Vorschlag: Mehr Busse und Bahnen am Abend

An den Abenden sollen die Busse und Straßenbahnen in Braunschweig so oft fahren wie in vergleichbaren anderen Großstädten.
An den Abenden sollen die Busse und Straßenbahnen in Braunschweig so oft fahren wie in vergleichbaren anderen Großstädten.
Foto: Sören Christian Skuza

Braunschweig. Wird es in Braunschweig künftig bessere Bus- und Straßenbahn-Verbindungen an den Abenden geben? Das zumindest ist das Ziel der Stadtverwaltung, wie Oberbürgermeister Ulrich Markurth (SPD) gegenüber der Braunschweiger Zeitung (kostenpflichtiger Inhalt) ankündigte. Ende des Monats soll der Rat darüber entscheiden, ob die Stadt zusätzlich 810.000 Euro für Abendverbindungen investiert.

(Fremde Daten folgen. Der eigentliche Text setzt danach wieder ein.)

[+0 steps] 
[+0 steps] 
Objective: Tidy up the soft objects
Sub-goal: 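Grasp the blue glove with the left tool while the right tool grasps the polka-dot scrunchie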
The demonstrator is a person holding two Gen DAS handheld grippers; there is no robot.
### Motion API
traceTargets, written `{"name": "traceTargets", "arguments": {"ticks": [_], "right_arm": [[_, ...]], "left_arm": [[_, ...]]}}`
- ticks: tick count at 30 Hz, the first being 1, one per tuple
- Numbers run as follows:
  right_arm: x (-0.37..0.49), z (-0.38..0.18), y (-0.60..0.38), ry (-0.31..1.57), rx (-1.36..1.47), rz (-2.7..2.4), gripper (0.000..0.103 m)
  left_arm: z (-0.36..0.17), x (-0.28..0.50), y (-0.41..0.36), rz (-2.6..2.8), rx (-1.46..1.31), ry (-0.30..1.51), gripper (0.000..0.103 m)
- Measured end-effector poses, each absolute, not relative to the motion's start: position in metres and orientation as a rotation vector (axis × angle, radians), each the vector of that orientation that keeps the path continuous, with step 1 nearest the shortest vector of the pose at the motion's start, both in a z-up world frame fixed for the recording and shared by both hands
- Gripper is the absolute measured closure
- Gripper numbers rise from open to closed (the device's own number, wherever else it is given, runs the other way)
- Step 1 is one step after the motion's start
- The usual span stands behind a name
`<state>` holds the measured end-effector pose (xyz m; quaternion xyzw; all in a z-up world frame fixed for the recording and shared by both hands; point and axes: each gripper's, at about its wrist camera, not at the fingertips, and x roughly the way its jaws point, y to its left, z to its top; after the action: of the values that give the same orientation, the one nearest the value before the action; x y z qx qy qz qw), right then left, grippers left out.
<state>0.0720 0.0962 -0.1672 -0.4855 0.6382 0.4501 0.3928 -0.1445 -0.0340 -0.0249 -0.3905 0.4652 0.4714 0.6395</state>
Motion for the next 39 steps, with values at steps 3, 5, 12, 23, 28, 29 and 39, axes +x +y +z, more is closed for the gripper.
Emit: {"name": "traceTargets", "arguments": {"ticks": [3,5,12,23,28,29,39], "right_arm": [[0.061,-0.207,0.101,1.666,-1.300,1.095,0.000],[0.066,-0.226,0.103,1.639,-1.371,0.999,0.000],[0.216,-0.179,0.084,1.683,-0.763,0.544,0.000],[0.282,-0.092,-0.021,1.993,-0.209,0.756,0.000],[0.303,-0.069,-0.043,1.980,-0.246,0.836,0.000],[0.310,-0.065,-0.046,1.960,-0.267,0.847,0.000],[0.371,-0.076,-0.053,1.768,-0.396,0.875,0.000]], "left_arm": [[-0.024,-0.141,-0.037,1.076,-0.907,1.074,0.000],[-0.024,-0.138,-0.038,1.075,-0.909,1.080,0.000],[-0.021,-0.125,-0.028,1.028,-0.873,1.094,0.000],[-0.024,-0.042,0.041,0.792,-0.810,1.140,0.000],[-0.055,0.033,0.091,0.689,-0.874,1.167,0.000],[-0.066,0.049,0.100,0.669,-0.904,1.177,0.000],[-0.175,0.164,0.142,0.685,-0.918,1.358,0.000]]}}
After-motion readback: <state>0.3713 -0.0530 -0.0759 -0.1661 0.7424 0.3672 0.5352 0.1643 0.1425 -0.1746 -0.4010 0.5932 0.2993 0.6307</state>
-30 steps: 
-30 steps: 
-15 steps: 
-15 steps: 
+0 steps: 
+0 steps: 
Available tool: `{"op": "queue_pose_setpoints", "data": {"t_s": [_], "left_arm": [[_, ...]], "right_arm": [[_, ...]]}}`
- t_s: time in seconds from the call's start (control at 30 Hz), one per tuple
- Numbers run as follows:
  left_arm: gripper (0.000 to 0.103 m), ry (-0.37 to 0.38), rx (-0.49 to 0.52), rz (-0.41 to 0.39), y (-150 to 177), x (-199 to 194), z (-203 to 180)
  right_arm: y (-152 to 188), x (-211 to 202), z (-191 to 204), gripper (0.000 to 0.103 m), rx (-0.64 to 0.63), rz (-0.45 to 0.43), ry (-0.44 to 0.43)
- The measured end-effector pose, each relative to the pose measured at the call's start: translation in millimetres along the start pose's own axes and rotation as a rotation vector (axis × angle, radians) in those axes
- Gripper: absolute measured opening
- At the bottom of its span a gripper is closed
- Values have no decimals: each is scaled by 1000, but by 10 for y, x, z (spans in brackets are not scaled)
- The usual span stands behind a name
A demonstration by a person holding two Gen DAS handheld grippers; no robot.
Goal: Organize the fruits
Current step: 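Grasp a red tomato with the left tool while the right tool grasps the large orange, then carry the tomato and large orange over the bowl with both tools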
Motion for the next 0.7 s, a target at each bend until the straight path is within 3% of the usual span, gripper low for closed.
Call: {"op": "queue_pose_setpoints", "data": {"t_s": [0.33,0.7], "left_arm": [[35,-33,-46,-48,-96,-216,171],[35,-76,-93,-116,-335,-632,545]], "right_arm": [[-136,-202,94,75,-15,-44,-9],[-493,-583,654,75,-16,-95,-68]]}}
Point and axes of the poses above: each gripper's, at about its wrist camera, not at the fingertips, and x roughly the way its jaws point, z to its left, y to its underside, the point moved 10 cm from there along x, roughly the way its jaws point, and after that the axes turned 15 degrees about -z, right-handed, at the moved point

Schlechtes Zeugnis für Braunschweig

Nach einem Vergleich mit anderen Städten habe sich gezeigt, dass Braunschweig schon am frühen Abend schlechtere Verbindungen habe als andere Kommunen: Bereits gegen 20 Uhr werden die Hauptlinien nicht mehr im 15-, sondern nur noch im 30-Minuten-Takt bedient. An Samstagen dünne die städtische Verkehrs-GmbH die Frequenz sogar noch früher aus.

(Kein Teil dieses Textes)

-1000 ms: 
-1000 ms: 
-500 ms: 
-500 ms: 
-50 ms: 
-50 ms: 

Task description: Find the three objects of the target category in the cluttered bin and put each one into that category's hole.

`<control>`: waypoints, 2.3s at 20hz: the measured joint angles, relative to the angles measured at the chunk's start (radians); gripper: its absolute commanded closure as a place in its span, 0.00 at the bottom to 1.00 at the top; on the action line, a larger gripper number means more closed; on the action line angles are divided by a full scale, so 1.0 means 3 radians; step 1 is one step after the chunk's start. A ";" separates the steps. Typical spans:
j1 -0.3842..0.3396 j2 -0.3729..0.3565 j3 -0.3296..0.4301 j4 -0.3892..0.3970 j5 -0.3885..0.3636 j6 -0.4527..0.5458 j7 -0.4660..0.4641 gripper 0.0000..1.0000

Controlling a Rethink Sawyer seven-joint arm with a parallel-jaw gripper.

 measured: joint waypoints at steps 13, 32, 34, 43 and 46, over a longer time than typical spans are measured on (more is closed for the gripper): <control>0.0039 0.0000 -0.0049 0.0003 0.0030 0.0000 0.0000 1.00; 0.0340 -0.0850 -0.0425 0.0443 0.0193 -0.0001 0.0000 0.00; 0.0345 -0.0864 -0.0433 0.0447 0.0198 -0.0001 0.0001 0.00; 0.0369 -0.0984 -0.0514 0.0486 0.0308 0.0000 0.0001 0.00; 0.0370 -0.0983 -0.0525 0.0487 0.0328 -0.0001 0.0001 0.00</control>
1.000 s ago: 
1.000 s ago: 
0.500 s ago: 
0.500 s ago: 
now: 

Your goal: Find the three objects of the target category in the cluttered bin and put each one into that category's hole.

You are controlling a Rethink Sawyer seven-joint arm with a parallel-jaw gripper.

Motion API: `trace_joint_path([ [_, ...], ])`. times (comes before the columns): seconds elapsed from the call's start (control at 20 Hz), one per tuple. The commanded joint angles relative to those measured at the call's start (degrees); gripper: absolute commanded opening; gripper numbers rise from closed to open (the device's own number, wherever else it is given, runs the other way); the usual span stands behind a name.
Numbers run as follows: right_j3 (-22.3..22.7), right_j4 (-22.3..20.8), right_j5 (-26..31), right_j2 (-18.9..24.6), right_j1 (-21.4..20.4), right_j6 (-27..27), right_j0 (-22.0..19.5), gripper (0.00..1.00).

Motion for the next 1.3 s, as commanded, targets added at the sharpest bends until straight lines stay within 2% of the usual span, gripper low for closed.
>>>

Künftig soll die 15-Minuten-Frequenz bis 20.30 Uhr gehalten werden. Noch später am Abend, so die Vorstellungen der Verwaltung, soll die ÖPNV-Bedienung im Halb-Stunden- statt im Stunden-Takt erfolgen.

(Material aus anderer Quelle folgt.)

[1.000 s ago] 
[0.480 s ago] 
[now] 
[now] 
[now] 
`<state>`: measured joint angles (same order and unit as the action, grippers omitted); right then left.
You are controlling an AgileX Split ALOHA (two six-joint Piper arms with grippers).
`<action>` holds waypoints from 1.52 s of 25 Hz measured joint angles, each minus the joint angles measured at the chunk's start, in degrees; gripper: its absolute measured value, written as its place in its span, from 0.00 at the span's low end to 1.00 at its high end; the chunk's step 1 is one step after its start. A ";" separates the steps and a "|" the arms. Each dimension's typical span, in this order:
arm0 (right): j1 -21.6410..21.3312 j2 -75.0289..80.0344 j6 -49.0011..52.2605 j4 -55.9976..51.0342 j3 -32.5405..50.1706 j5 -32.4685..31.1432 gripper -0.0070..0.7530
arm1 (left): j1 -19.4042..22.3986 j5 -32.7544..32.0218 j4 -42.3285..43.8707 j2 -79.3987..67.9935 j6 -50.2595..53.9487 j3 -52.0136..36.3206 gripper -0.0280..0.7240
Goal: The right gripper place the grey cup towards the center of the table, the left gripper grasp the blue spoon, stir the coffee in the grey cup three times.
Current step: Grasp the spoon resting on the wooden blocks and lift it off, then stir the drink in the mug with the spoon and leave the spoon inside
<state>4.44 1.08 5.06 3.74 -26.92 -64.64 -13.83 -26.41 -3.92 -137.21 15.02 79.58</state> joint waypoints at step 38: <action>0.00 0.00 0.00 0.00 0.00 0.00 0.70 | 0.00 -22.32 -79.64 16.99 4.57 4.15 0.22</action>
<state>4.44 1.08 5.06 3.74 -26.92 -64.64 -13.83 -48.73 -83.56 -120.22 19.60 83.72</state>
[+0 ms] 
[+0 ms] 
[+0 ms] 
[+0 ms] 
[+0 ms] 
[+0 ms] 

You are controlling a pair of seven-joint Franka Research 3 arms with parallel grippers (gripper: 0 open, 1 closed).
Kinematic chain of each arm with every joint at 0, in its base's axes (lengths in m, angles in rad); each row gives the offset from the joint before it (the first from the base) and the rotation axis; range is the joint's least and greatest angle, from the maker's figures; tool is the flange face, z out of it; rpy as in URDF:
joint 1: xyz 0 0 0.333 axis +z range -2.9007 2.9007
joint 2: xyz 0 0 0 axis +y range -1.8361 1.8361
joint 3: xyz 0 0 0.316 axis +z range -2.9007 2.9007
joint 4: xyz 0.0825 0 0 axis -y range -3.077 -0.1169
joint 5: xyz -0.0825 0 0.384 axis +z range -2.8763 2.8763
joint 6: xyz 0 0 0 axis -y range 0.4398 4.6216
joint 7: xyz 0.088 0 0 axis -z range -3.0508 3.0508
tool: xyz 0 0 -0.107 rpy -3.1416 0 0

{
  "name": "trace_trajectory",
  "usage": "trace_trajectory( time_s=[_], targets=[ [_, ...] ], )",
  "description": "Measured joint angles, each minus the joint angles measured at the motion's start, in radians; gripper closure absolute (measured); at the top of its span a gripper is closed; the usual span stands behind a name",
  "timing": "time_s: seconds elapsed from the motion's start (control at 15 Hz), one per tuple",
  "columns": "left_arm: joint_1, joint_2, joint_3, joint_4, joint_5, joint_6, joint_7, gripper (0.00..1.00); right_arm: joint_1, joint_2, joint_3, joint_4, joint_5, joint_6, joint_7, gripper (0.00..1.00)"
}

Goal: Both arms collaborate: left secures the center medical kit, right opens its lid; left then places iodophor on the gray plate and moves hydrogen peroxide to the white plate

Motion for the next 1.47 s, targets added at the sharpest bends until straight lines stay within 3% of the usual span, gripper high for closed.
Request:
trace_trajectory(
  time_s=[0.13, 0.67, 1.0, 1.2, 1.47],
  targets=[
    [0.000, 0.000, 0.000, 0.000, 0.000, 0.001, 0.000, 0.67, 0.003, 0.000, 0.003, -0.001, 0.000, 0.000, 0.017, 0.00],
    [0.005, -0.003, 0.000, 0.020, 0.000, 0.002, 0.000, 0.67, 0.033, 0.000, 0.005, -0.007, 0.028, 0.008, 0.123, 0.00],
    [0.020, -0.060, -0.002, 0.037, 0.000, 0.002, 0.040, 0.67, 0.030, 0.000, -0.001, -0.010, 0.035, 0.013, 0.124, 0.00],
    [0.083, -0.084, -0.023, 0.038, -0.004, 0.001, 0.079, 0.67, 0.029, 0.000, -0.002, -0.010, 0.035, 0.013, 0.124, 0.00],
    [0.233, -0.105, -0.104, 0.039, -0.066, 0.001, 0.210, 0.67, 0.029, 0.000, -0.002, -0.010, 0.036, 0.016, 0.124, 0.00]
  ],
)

Bereits bei der jüngsten Ratssitzung im August hatte Bau-Stadtradt Heinz-Georg Leuer angekündigt, dass die Stadt den ÖPNV weiter verbessern wolle. Damit wolle man auch die Luft in der Innenstadt sauberer machen.

Sofern der Rat das Geld freigibt, sollen die besseren Abend-Verbindungen ab dem Fahrplanwechsel im Dezember angeboten werden.